EXERCISE PROMPT -
Output every entry exactly as written, skipping any pictures.
[[ PROVIDED DATA, beginning ]]
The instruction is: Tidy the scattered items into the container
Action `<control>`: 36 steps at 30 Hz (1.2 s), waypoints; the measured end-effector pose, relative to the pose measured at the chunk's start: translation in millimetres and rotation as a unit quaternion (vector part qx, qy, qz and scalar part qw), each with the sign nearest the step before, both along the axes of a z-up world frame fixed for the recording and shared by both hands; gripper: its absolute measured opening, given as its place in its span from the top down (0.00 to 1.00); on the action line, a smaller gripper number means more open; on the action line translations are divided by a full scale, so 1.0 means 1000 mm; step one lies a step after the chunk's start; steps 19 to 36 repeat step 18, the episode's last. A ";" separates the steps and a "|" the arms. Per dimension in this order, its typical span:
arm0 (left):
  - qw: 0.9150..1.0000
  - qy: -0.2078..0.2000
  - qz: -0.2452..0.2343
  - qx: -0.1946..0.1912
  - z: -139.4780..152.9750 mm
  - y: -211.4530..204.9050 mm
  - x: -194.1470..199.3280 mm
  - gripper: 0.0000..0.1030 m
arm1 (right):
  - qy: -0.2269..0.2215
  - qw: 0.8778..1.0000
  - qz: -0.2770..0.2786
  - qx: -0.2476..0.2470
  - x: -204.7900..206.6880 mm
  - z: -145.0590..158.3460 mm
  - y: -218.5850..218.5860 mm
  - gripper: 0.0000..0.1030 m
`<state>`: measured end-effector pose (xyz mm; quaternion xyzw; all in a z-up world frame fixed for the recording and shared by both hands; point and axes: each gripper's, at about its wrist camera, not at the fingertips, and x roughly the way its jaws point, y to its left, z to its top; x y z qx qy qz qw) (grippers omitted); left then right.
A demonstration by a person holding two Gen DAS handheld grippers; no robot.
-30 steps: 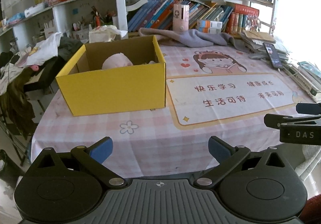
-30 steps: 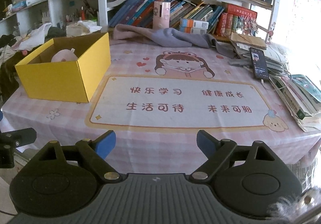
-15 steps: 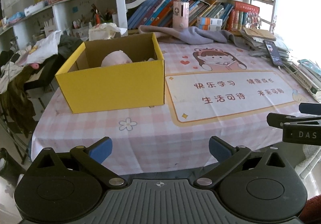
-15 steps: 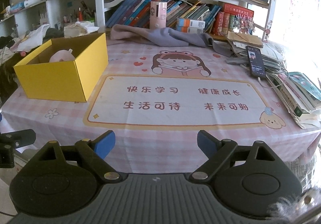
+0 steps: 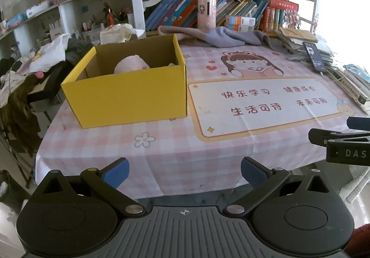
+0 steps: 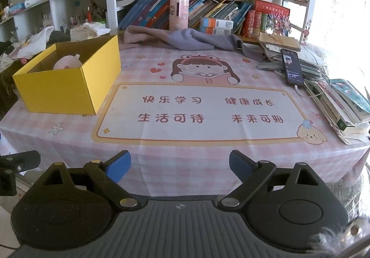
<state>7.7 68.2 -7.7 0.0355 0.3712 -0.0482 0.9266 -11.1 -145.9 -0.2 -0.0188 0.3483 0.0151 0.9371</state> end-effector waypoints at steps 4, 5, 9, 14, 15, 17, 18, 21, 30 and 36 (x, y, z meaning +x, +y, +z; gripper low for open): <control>1.000 0.002 -0.002 0.000 -0.001 -0.001 0.001 0.00 | 0.003 1.000 -0.001 -0.001 0.001 -0.002 -0.001 0.08; 1.000 0.003 -0.002 0.000 -0.001 -0.001 0.001 0.00 | 0.003 1.000 -0.001 -0.001 0.001 -0.002 -0.001 0.08; 1.000 0.005 0.001 0.001 -0.002 -0.001 0.002 0.00 | 0.004 1.000 -0.001 -0.001 0.002 -0.002 -0.001 0.07; 1.000 0.008 -0.003 -0.003 -0.002 -0.002 0.004 0.00 | 0.006 1.000 -0.002 0.000 0.003 -0.003 -0.001 0.07; 1.000 0.008 -0.004 -0.002 -0.003 -0.002 0.004 0.00 | 0.006 1.000 -0.001 0.000 0.003 -0.003 -0.001 0.07; 1.000 0.010 -0.006 -0.002 -0.003 -0.003 0.004 0.00 | 0.007 1.000 -0.001 0.000 0.004 -0.005 -0.001 0.07; 1.000 0.011 -0.007 -0.003 -0.003 -0.003 0.004 0.00 | 0.008 1.000 -0.001 0.000 0.004 -0.005 -0.001 0.07; 1.000 0.011 -0.007 -0.003 -0.003 -0.003 0.004 0.00 | 0.008 1.000 -0.001 0.000 0.004 -0.005 -0.001 0.07; 1.000 0.011 -0.007 -0.003 -0.003 -0.003 0.004 0.00 | 0.008 1.000 -0.001 0.000 0.004 -0.005 -0.001 0.07; 1.000 0.011 -0.007 -0.003 -0.003 -0.003 0.004 0.00 | 0.008 1.000 -0.001 0.000 0.004 -0.005 -0.001 0.07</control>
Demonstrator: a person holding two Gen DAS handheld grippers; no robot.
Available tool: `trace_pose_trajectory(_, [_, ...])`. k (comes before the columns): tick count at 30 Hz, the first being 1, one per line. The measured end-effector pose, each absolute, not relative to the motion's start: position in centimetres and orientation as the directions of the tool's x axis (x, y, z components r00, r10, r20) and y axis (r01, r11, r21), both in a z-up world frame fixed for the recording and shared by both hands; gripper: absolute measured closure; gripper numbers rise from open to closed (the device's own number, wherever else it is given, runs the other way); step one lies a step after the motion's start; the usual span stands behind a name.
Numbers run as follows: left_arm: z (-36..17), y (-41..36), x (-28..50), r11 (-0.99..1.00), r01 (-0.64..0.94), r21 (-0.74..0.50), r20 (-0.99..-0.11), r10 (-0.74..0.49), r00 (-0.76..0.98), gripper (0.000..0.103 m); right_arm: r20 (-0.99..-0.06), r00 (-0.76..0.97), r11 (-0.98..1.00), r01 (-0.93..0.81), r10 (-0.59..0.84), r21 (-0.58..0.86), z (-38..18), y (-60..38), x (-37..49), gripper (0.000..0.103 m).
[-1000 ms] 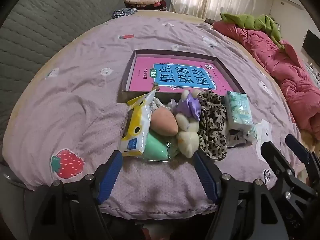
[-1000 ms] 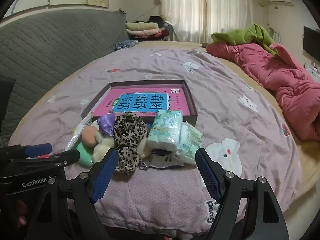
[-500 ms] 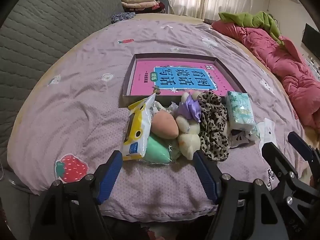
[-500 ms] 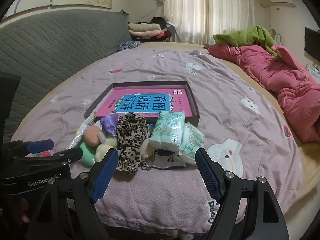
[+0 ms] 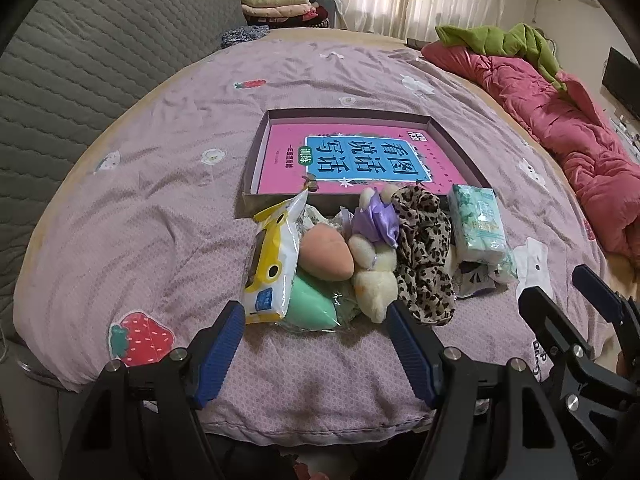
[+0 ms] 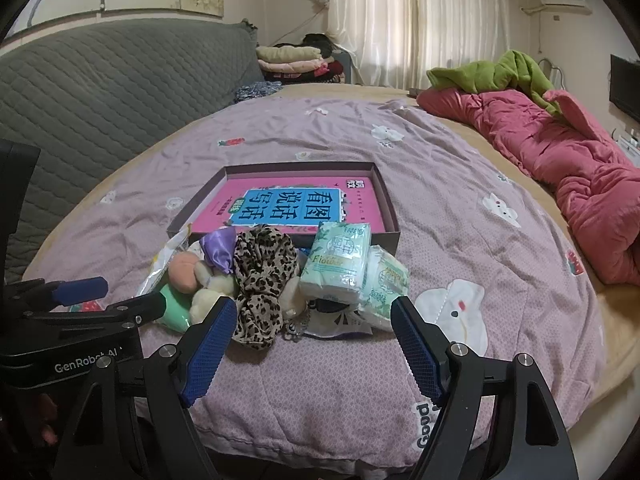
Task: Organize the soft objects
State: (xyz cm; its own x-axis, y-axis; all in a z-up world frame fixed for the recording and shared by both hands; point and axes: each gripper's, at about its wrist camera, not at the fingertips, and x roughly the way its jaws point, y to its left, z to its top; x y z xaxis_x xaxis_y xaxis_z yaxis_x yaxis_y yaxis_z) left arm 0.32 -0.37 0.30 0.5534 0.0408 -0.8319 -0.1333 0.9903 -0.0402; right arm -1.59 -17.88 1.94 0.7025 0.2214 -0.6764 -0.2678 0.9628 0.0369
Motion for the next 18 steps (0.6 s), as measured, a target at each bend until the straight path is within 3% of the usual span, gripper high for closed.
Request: trace_pose_trajectory(18, [0.36, -1.01, 0.16, 0.991, -0.132, -0.034, -0.831, 0.046, 0.555, 0.031, -0.672, 0.706, 0.96, -0.279, 0.223, 0.026, 1.99, -17.67, -1.59, 0.023])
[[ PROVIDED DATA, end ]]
OUTPUT -
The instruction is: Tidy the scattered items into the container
Action `<control>`: 36 steps at 30 Hz (1.2 s), waypoints; the measured end-effector pose, relative to the pose measured at the chunk's start: translation in millimetres and rotation as a unit quaternion (vector part qx, qy, qz and scalar part qw), each with the sign nearest the step before, both along the axes of a z-up world frame fixed for the recording and shared by both hands; gripper: its absolute measured opening, given as its place in its span from the top down (0.00 to 1.00); on the action line, a smaller gripper number means more open; on the action line translations are divided by a full scale, so 1.0 means 1000 mm; step one lies a step after the chunk's start; steps 19 to 36 repeat step 18, the episode's last. A ";" separates the steps and a "|" the arms. Per dimension in this order, its typical span:
arm0 (left):
  - qw: 0.9150..1.0000
  - qy: -0.2078..0.2000
  - qz: -0.2452..0.2343
  - qx: -0.1946..0.1912
  - z: -139.4780..152.9750 mm
  - y: -211.4530..204.9050 mm
  - x: -194.1470..199.3280 mm
  - gripper: 0.0000..0.1030 m
arm1 (right):
  - qy: -0.2269..0.2215
  - qw: 0.8778..1.0000
  - qz: -0.2770..0.2786
  - qx: -0.2476..0.2470
  - x: -204.7900..206.6880 mm
  - z: -145.0590..158.3460 mm
  - y: -218.5850..218.5860 mm
  - gripper: 0.0000..0.1030 m
`<state>`: measured end-effector pose (xyz mm; quaternion xyzw; all in a z-up world frame fixed for the recording and shared by both hands; point and axes: each gripper's, at about its wrist camera, not at the fingertips, and x roughly the way its jaws point, y to its left, z to its top; x y z qx qy qz qw) (grippers omitted); left then right.
A demonstration by a person holding two Gen DAS handheld grippers; no robot.
-30 steps: 
-30 steps: 
-15 steps: 
-15 steps: 
+0 steps: 
+0 steps: 
<state>7.7 68.2 -7.7 0.0355 0.3712 -0.0482 0.9266 -11.1 -145.9 -0.2 -0.0188 0.3483 0.0151 0.9371</state> end-effector waypoints at steps 4, 5, 9, 14, 15, 17, 18, 21, 30 and 36 (x, y, z meaning +x, +y, +z; gripper low for open): <control>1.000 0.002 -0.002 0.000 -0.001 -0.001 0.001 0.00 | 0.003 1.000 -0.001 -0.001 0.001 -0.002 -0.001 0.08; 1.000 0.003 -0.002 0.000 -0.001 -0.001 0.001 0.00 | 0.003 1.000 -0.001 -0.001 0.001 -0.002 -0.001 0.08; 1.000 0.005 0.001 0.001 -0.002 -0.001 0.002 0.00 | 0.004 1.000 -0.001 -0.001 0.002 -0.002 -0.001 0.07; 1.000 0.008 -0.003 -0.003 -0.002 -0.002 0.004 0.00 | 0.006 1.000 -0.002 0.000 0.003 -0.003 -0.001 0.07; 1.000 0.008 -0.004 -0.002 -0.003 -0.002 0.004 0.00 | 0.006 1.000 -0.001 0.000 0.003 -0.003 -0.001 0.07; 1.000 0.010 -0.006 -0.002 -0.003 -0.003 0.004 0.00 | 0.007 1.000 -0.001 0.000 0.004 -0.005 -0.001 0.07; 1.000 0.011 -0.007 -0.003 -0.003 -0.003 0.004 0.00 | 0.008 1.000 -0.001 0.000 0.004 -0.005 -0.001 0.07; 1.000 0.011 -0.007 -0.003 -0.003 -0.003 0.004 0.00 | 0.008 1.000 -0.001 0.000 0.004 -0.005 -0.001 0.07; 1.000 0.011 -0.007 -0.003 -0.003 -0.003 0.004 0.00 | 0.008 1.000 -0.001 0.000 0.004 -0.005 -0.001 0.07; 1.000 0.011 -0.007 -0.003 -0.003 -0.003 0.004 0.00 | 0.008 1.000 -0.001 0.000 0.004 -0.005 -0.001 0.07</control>
Demonstrator: a person holding two Gen DAS handheld grippers; no robot.
Available tool: `trace_pose_trajectory(_, [_, ...])`. k (comes before the columns): tick count at 30 Hz, the first being 1, one per line. The measured end-effector pose, each absolute, not relative to the motion's start: position in centimetres and orientation as the directions of the tool's x axis (x, y, z components r00, r10, r20) and y axis (r01, r11, r21), both in a z-up world frame fixed for the recording and shared by both hands; gripper: absolute measured closure; gripper numbers rise from open to closed (the device's own number, wherever else it is given, runs the other way); step one lies a step after the motion's start; the usual span stands behind a name.
Numbers run as follows: left_arm: z (-36..17), y (-41..36), x (-28..50), r11 (-0.99..1.00), r01 (-0.64..0.94), r21 (-0.74..0.50), r20 (-0.99..-0.11), r10 (-0.74..0.49), r00 (-0.76..0.98), gripper (0.000..0.103 m); right_arm: r20 (-0.99..-0.06), r00 (-0.76..0.97), r11 (-0.98..1.00), r01 (-0.93..0.81), r10 (-0.59..0.84), r21 (-0.58..0.86), z (-38..18), y (-60..38), x (-37..49), gripper (0.000..0.103 m).
[-1000 ms] 
[-1000 ms] 
[-500 ms] 
[-500 ms] 
[+0 ms] 
[+0 ms] 
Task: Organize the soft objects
State: (xyz cm; its own x-axis, y-axis; all in a z-up world frame fixed for the recording and shared by both hands; point and axes: each gripper's, at about its wrist camera, not at the fingertips, and x roughly the way its jaws point, y to its left, z to its top; x y z xaxis_x xaxis_y xaxis_z yaxis_x yaxis_y yaxis_z) left arm 0.32 -0.37 0.30 0.5534 0.0408 -0.8319 -0.1333 0.9903 -0.0402; right arm -1.59 -17.88 1.94 0.7025 0.2214 -0.6764 -0.2678 0.9628 0.0369
Motion for the next 18 steps (0.6 s), as measured, a target at each bend until the straight path is within 3% of the usual span, gripper high for closed.
Request: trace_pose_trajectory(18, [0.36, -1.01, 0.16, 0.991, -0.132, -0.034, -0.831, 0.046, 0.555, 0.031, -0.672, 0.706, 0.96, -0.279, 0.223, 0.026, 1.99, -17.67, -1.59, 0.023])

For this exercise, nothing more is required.